Nothing should differ between your answer and the records below.

*** Opening RECORDS SHOWN ***

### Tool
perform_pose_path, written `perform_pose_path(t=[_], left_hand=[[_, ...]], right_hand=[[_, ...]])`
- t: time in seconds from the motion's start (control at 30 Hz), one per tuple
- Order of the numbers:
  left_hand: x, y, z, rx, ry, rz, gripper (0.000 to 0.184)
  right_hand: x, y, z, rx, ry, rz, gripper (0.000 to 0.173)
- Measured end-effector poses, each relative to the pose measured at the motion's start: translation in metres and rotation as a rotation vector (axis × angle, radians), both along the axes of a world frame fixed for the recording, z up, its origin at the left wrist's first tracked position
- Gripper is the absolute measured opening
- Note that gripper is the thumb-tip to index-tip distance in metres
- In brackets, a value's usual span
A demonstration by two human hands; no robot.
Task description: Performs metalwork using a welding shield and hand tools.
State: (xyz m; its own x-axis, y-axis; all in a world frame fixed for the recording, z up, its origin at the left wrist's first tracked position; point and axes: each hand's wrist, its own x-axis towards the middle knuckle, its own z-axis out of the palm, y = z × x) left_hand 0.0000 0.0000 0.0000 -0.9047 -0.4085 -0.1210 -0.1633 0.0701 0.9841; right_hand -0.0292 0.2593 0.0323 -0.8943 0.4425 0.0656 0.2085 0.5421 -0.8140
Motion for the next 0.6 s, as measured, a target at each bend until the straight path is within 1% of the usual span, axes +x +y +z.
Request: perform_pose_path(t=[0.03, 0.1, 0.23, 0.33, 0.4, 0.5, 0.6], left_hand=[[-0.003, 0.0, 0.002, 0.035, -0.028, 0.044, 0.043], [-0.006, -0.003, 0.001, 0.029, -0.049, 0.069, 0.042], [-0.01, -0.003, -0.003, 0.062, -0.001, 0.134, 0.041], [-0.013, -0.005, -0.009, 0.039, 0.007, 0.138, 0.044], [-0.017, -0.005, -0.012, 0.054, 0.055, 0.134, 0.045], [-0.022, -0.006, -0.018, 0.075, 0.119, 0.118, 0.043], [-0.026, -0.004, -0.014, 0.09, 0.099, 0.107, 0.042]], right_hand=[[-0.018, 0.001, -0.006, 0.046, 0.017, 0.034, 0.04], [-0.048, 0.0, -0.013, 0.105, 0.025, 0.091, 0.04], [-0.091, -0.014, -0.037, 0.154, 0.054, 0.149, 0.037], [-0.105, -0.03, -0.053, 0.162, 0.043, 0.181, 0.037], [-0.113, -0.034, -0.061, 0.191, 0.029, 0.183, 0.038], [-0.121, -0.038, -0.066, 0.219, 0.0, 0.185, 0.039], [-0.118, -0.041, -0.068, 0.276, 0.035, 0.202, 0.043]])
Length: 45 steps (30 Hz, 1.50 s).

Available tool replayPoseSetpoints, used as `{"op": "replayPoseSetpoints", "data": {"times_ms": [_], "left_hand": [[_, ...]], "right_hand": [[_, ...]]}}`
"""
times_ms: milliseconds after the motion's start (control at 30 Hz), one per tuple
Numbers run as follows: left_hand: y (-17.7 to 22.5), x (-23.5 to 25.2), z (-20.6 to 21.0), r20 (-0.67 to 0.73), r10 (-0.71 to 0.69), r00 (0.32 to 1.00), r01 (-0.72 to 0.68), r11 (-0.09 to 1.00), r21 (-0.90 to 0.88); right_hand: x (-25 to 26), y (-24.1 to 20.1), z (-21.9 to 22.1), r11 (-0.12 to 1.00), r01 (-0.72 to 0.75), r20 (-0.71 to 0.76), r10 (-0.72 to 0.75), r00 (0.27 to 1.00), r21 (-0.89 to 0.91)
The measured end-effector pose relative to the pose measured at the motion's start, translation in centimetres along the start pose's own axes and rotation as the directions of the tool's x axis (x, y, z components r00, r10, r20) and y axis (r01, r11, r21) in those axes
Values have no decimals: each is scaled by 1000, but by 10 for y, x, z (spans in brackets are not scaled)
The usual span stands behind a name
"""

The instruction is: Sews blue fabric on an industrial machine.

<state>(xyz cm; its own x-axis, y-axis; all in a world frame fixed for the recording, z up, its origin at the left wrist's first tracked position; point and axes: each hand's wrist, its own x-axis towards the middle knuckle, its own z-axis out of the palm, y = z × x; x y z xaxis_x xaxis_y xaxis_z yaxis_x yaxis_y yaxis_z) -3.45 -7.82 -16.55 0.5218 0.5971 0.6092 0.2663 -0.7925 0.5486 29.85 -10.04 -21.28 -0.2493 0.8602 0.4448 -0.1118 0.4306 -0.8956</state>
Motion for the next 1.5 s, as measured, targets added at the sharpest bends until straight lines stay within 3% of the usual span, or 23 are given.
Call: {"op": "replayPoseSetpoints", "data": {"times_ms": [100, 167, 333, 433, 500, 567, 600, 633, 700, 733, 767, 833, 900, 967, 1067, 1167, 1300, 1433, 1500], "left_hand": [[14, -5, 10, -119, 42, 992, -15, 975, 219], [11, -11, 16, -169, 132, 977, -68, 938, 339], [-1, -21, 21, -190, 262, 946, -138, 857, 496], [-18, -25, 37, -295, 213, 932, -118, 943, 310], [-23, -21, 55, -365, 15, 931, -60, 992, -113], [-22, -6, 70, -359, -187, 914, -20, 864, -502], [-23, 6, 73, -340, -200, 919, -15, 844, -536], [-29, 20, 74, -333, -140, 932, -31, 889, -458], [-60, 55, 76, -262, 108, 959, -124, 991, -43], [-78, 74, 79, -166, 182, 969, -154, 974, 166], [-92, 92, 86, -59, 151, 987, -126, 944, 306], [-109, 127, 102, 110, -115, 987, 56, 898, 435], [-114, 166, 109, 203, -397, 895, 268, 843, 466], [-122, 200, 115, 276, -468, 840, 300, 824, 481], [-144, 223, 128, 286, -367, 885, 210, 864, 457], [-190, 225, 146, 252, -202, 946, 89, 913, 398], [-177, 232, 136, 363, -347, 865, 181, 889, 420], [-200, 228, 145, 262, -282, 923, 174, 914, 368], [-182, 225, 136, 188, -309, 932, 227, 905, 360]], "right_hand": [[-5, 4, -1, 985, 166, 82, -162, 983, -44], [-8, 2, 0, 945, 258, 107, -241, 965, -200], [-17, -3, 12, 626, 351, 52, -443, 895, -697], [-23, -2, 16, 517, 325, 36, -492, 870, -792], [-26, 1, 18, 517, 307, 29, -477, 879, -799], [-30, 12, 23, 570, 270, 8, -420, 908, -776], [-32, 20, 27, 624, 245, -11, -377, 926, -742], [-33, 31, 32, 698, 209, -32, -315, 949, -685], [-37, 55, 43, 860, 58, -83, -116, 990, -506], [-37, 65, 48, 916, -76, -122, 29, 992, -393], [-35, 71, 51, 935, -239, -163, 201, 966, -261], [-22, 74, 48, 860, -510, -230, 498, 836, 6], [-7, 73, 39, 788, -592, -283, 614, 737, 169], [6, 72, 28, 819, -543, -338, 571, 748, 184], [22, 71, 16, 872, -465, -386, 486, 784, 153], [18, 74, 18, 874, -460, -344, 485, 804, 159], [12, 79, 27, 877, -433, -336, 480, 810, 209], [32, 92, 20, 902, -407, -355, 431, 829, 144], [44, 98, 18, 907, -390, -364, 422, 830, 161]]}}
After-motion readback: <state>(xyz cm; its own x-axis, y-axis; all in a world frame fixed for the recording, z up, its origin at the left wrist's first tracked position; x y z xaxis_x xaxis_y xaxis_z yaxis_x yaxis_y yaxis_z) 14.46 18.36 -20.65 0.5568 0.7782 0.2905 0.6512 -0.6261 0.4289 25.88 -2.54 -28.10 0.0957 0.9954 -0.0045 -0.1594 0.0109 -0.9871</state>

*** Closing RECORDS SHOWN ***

SOLUTION FOR THIS PROBLEM:
### Tool
perform_pose_path, written `perform_pose_path(t=[_], left_hand=[[_, ...]], right_hand=[[_, ...]])`
- t: time in seconds from the motion's start (control at 30 Hz), one per tuple
- Order of the numbers:
  left_hand: x, y, z, rx, ry, rz, gripper (0.000 to 0.184)
  right_hand: x, y, z, rx, ry, rz, gripper (0.000 to 0.173)
- Measured end-effector poses, each relative to the pose measured at the motion's start: translation in metres and rotation as a rotation vector (axis × angle, radians), both along the axes of a world frame fixed for the recording, z up, its origin at the left wrist's first tracked position
- Gripper is the absolute measured opening
- Note that gripper is the thumb-tip to index-tip distance in metres
- In brackets, a value's usual span
A demonstration by two human hands; no robot.
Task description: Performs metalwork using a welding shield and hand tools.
State: (xyz m; its own x-axis, y-axis; all in a world frame fixed for the recording, z up, its origin at the left wrist's first tracked position; point and axes: each hand's wrist, its own x-axis towards the middle knuckle, its own z-axis out of the palm, y = z × x) left_hand 0.0000 0.0000 0.0000 -0.9047 -0.4085 -0.1210 -0.1633 0.0701 0.9841; right_hand -0.0292 0.2593 0.0323 -0.8943 0.4425 0.0656 0.2085 0.5421 -0.8140
Motion for the next 0.6 s, as measured, a target at each bend until the straight path is within 1% of the usual span, axes +x +y +z.
Request: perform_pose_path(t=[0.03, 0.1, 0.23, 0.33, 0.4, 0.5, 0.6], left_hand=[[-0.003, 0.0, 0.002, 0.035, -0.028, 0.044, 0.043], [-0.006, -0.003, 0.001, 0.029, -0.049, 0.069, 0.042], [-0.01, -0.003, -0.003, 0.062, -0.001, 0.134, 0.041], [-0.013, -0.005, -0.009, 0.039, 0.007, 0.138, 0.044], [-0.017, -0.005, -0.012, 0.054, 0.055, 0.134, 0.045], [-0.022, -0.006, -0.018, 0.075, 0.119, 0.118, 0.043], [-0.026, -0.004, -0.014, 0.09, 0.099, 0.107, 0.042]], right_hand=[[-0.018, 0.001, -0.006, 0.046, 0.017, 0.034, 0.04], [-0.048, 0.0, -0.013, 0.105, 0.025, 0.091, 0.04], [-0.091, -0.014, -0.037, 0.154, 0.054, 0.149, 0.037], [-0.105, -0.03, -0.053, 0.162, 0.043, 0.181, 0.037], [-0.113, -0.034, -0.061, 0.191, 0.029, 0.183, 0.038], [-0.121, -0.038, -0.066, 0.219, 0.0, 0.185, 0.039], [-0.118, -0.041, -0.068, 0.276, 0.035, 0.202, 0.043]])
Length: 45 steps (30 Hz, 1.50 s).

Available tool replayPoseSetpoints, used as `{"op": "replayPoseSetpoints", "data": {"times_ms": [_], "left_hand": [[_, ...]], "right_hand": [[_, ...]]}}`
"""
times_ms: milliseconds after the motion's start (control at 30 Hz), one per tuple
Numbers run as follows: left_hand: y (-17.7 to 22.5), x (-23.5 to 25.2), z (-20.6 to 21.0), r20 (-0.67 to 0.73), r10 (-0.71 to 0.69), r00 (0.32 to 1.00), r01 (-0.72 to 0.68), r11 (-0.09 to 1.00), r21 (-0.90 to 0.88); right_hand: x (-25 to 26), y (-24.1 to 20.1), z (-21.9 to 22.1), r11 (-0.12 to 1.00), r01 (-0.72 to 0.75), r20 (-0.71 to 0.76), r10 (-0.72 to 0.75), r00 (0.27 to 1.00), r21 (-0.89 to 0.91)
The measured end-effector pose relative to the pose measured at the motion's start, translation in centimetres along the start pose's own axes and rotation as the directions of the tool's x axis (x, y, z components r00, r10, r20) and y axis (r01, r11, r21) in those axes
Values have no decimals: each is scaled by 1000, but by 10 for y, x, z (spans in brackets are not scaled)
The usual span stands behind a name
"""

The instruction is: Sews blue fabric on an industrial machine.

<state>(xyz cm; its own x-axis, y-axis; all in a world frame fixed for the recording, z up, its origin at the left wrist's first tracked position; point and axes: each hand's wrist, its own x-axis towards the middle knuckle, its own z-axis out of the palm, y = z × x; x y z xaxis_x xaxis_y xaxis_z yaxis_x yaxis_y yaxis_z) -3.45 -7.82 -16.55 0.5218 0.5971 0.6092 0.2663 -0.7925 0.5486 29.85 -10.04 -21.28 -0.2493 0.8602 0.4448 -0.1118 0.4306 -0.8956</state>
Motion for the next 1.5 s, as measured, targets added at the sharpest bends until straight lines stay within 3% of the usual span, or 23 are given.
Call: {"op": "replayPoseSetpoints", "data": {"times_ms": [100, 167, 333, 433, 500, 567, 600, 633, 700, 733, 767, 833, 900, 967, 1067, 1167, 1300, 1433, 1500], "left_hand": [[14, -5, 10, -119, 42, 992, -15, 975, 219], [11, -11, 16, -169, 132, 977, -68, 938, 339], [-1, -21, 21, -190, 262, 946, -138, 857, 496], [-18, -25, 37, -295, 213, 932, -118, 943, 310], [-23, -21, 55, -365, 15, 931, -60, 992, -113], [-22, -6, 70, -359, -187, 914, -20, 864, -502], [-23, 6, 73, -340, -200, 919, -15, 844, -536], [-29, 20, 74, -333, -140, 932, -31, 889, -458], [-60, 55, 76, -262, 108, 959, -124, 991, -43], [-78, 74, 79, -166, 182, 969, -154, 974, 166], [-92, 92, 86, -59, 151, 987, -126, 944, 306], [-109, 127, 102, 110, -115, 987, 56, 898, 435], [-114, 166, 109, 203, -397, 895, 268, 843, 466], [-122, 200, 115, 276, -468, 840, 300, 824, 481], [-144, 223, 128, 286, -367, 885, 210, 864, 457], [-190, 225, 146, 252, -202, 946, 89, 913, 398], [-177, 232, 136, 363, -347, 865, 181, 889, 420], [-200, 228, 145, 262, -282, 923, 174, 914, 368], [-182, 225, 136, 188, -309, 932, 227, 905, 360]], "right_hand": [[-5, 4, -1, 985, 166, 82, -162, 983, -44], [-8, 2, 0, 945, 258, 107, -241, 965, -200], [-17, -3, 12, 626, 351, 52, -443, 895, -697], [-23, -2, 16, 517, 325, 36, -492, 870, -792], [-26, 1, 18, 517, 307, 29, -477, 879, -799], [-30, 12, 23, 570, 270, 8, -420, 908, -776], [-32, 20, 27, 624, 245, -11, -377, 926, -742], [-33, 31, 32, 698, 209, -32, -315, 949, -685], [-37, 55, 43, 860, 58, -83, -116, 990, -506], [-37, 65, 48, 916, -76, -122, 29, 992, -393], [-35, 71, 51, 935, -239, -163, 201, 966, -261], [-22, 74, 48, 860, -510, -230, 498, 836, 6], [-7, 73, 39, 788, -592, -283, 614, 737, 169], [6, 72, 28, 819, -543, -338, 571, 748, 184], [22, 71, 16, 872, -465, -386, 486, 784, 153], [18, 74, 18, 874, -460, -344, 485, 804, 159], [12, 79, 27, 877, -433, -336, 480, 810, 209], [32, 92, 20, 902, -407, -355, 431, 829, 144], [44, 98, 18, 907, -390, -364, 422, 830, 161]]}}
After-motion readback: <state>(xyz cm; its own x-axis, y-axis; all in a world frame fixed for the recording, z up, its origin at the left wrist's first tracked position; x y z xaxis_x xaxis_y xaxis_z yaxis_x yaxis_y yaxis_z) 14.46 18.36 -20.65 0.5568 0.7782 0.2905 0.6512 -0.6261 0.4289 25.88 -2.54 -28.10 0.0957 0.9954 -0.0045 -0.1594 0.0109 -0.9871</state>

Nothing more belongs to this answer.